We next probed the significant two-way interaction between language and grade, using the testInteractions function, with Bonferroni adjustment. This revealed that whereas the spelling accuracy of fifth and eighth graders did not differ in Arabic (χ^2^(1) = 0.3, p = 1), eighth graders were more accurate than fifth graders in English spelling (χ^2^(1) = 7.21, p<.05, see Fig. 1).
We also probed the marginally significant two-way interaction between WM and language due to the theoretical interest. Results showed that WM made a marginally significant contribution to spelling in Arabic (χ^2^(1) = 4.89, p =.054~), but not in English (χ^2^(1) = 0.99, p =.64). Probing the marginally significant two-way interaction between inhibition and language revealed that inhibition did not contribute to spelling in either language, although the slope of the effect was numerically larger in Arabic than in English.

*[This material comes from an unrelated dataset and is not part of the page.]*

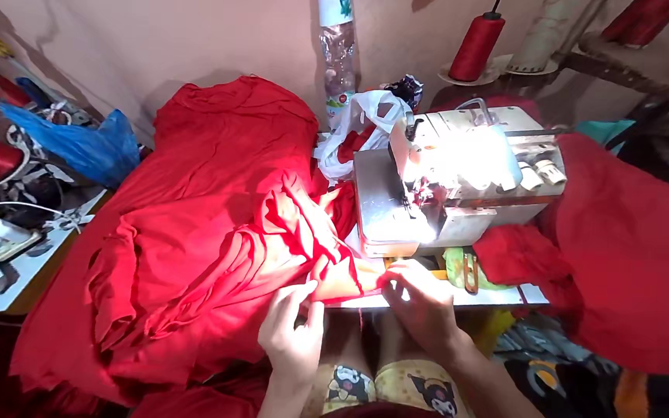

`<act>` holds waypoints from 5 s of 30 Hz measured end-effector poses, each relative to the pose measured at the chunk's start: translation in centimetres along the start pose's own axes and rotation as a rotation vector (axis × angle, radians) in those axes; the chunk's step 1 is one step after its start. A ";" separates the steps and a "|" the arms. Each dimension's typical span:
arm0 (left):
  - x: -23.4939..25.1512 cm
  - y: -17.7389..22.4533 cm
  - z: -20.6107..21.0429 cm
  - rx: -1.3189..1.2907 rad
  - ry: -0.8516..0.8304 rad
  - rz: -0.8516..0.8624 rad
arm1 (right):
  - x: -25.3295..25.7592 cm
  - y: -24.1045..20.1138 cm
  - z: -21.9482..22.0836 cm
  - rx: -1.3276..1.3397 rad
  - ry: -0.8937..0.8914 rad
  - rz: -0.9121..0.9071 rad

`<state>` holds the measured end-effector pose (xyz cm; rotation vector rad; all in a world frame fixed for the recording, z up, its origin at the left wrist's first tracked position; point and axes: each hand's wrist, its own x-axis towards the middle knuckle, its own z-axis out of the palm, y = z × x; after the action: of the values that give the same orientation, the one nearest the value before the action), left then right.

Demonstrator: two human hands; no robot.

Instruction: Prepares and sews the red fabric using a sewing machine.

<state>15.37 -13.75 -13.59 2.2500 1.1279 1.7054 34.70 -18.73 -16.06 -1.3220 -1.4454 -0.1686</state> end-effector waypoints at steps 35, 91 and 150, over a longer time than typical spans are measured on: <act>-8.2 4.5 6.5 -0.514 -0.509 0.085 | 2.6 8.0 -11.2 -0.905 -0.583 0.405; -3.0 -2.3 -3.1 -0.718 -0.643 -0.304 | 2.8 -1.5 -3.4 0.610 -0.972 0.412; 18.2 2.4 10.6 -0.352 -1.131 0.242 | 4.4 4.7 1.2 -0.152 0.492 0.102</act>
<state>27.54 -0.87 -1.92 2.4980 0.2681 0.3588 38.61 -13.47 -15.64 -1.3554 -0.9617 -0.5075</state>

Fig. 1. Estimated Means (SEM) for Spelling Accuracy, by Language and Grade
Discussion
The present study examined the contribution of EFs to spelling beyond PA in fifth and eighth grades. Spelling was tested in Arabic, the students’ L1, as well as in English, which they study as an FL. As expected, Arabic spelling was more accurate than English spelling. Further, the fifth and eighth graders performed equally well on Arabic spelling, but the older children had better English spelling than younger children. Consistent with previous research, PA in both Arabic and English was a significant contributor to spelling, with better PA predicting higher spelling accuracy.
The Contribution of EFs to Spelling across Languages
Our study found a marginally significant contribution of WM to spelling performance. While the p-value did not reach conventional levels of significance, the trend suggests that there may be a relationship between WM and spelling abilities. As explained above, spelling requires the simultaneous processing, storage and retrieval of information, and consequently it places a demand on WM. The marginally significant contribution of WM to spelling may be partly explained by the contribution of PA, which was used as a control variable. PA was found to be a robust predictor of spelling and was also correlated with WM. This relationship between PA and WM may have attenuated the apparent contribution of WM to spelling in our model.

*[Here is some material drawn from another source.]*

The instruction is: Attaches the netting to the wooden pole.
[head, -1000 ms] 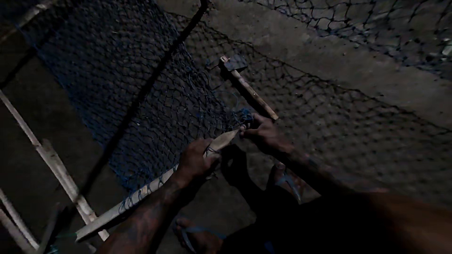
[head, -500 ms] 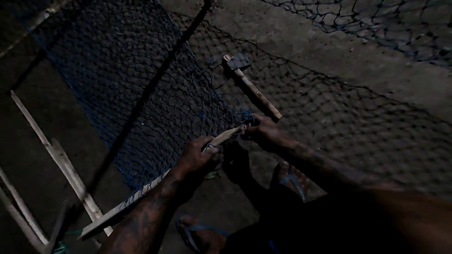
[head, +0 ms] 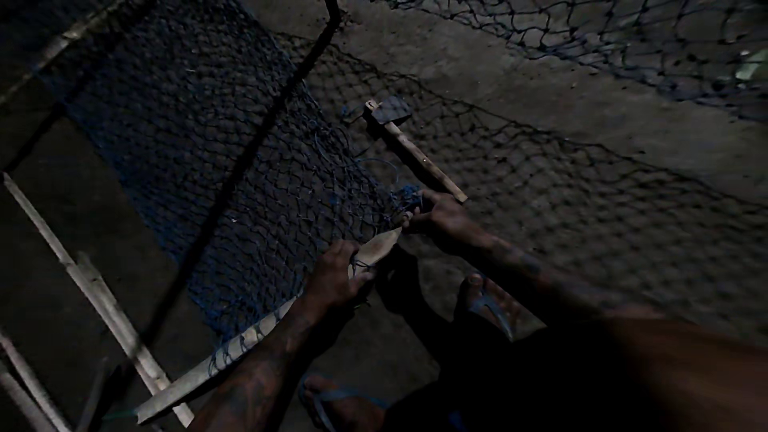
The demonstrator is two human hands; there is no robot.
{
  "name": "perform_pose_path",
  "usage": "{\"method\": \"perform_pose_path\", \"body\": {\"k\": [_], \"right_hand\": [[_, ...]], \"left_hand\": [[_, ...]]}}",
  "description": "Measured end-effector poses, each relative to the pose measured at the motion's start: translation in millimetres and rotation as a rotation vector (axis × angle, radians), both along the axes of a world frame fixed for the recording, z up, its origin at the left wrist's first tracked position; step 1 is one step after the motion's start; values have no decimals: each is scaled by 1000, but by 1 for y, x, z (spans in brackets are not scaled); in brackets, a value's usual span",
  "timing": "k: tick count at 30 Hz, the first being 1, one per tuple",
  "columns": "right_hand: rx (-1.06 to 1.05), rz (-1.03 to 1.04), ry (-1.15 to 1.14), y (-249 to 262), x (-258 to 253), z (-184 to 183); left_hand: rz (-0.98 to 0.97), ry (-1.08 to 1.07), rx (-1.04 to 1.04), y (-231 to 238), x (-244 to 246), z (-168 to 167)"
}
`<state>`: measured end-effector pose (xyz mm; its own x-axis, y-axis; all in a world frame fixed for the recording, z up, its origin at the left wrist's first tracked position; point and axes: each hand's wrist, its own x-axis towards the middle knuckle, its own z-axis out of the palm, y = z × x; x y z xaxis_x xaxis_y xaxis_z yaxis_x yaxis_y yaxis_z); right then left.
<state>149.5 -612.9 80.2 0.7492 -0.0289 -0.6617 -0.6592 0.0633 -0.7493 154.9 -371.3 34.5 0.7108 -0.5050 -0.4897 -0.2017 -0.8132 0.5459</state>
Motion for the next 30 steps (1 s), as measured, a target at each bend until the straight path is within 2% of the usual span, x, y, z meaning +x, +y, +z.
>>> {"method": "perform_pose_path", "body": {"k": [2, 4, 8, 18, 24, 27, 30], "right_hand": [[-71, 67, -39, -5, 3, -15], [-191, 183, -141, -17, 11, -52], [-483, 426, -256, -22, 10, -57], [-599, 336, -749, -15, -13, -82], [-667, 378, -807, -15, -21, -85], [-694, 429, -916, -14, -23, -87], [-738, 368, -1008, -11, -26, -96]], "left_hand": [[-24, 9, 76, -7, 0, 5], [-42, 15, 145, -14, -1, 5], [-65, -19, 220, -21, -7, 1], [-163, -36, 305, -28, -13, 3], [-215, -65, 352, -33, -21, 2], [-188, -163, 350, -36, -28, 0], [-122, -299, 344, -36, -32, -9]]}}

In addition, we found a marginally significant interaction between WM and language, indicating that WM made a marginally significant contribution to spelling in Arabic, the L1, but not in English, the FL. Thus, it seems that WM is not a consistent predictor across the two languages. This finding challenges the central processing hypothesis (Geva & Ryan, 1993; Geva & Siegel, 2000), which posits that literacy skills in L1 and L2 are based on shared cognitive and linguistic processes. Conversely, it lends more support to the script dependent hypothesis, which argues that the development of literacy skills varies across orthographies, depending on their orthographic depth, as well as educational settings (Gottardo et al., 2021; Katz & Frost, 1992; Lallier & Carreiras, 2018).

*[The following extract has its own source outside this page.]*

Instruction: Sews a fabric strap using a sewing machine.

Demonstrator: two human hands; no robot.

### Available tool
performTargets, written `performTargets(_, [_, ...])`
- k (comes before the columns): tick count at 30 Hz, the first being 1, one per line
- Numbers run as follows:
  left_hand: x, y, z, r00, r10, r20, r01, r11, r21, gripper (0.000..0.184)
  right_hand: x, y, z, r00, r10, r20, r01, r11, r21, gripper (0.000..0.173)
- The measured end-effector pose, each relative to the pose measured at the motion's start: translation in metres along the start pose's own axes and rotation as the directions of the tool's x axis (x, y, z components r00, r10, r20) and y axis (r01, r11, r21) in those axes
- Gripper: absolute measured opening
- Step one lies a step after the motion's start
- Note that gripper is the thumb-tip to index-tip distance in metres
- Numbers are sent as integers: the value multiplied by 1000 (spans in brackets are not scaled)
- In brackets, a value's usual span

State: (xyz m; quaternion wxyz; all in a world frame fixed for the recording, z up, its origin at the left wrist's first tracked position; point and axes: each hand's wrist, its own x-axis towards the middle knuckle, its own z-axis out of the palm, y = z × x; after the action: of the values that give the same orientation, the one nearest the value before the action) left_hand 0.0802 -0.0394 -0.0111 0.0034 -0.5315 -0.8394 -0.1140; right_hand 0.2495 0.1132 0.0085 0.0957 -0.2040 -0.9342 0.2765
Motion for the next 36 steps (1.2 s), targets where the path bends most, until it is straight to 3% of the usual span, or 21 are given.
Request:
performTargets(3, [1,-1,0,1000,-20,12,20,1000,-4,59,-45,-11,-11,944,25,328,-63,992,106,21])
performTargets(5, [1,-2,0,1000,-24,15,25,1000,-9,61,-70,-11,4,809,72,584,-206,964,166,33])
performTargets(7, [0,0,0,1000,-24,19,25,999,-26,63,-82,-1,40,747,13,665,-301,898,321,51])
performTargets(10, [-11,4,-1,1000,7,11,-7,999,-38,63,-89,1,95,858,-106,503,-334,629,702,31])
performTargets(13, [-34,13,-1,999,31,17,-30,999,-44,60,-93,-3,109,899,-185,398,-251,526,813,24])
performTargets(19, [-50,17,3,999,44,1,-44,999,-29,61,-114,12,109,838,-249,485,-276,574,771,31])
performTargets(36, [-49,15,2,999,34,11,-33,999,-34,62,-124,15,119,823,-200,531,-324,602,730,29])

Why might WM predict spelling in Arabic but not in English? One notable difference between the two languages relates to the linguistic proficiency of students, who demonstrate higher proficiency in Arabic, their L1, compared to English. Thus, it is possible that when participants spell in their L1, they rely on multiple sources of linguistic information (Saeigh-Haddad et al., 2023), which they simultaneously process, store and retrieve, thus drawing on WM resources. We tentatively suggest that when spelling in a foreign language, especially one in which they are at a low level of proficiency, learners may have fewer sources of information (due to the limited exposure to the language) and therefore may rely on one strategy only. In the case of English spelling, participants may depend largely on rote memorization, which may reflect the instructional approach typically used in their context. In this approach students are first taught letters and common digraphs, followed by the memorization of word spellings for dictation tasks (Russak & Kahn-Horwitz, 2015). This less sophisticated approach to spelling might require children to rely to a lesser degree on their working memory resources. However, further research is necessary to investigate this possibility. Czapka et al. (2019), who found that EFs explained a small amount of variance in spelling compared to linguistic factors, suggested that language skills are initially the primary factor influencing spelling, and their significant impact persists until developing language processing skills attain a certain level of proficiency, at which point cognitive resources could be reallocated to EFs.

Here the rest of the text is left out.